When it comes to fuel oil and diesel, they are essentially the same thing. However, like #2 fuel oil, when used for home heating, it is dyed red for this “off-road use” not subject to road taxes.

Can I Use Diesel as a Heating Oil Substitute?

Another common question is whether diesel can be used as a heating oil substitute. The short answer is, yes, diesel can serve as an emergency substitute for heating oil. The two fuels are quite similar, and most oil burners are equipped to handle either. However, this should be seen as a temporary solution rather than a long-term one. Because diesel fuel is subject to road taxes and is typically more expensive than heating oil, it is a costly option for regular use.

Kerosene vs Heating Oil

​​Is kerosene the same as heating oil? Not exactly, although they are closely related. Kerosene  can be used as a substitute for heating oil in some systems. It is less viscous than #2 heating oil and less likely to gel or freeze in cold temperatures. However, kerosene is usually more expensive than #2 heating oil so it might not be the most cost-effective choice for regular use.
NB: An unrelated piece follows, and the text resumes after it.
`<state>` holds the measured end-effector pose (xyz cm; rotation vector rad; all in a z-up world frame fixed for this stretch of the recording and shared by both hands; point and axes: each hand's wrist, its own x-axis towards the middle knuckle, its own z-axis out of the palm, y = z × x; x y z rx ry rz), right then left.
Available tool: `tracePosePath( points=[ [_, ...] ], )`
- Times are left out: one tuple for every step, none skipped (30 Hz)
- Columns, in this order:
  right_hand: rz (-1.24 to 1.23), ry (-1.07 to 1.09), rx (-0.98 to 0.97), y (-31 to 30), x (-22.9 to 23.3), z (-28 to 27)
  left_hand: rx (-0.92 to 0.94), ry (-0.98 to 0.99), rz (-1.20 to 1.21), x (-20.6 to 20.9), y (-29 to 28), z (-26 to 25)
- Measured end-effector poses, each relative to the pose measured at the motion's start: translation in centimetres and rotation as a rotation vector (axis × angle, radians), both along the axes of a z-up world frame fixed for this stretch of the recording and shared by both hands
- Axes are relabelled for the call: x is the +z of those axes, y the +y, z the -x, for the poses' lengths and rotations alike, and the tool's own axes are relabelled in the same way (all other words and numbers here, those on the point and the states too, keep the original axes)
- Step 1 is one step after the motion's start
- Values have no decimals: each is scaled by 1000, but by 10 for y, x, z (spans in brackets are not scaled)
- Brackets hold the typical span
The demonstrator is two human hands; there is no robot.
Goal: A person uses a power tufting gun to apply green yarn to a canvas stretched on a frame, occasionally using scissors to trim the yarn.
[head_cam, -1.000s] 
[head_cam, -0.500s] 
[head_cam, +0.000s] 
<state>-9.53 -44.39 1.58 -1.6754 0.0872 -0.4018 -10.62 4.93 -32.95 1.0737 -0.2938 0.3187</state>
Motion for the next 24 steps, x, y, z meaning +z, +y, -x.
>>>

Can I Use Kerosene in My Home Heating Oil Furnace?

Yes, it is possible to use kerosene in your home heating oil furnace. Kerosene, like #1 fuel oil, is lighter and cleaner-burning than #2 fuel oil. This makes it less likely to gel or freeze in cold temperatures, making it a better option in certain situations. However, kerosene is usually more expensive than #2 heating oil so it might not be the most cost-effective choice for regular use.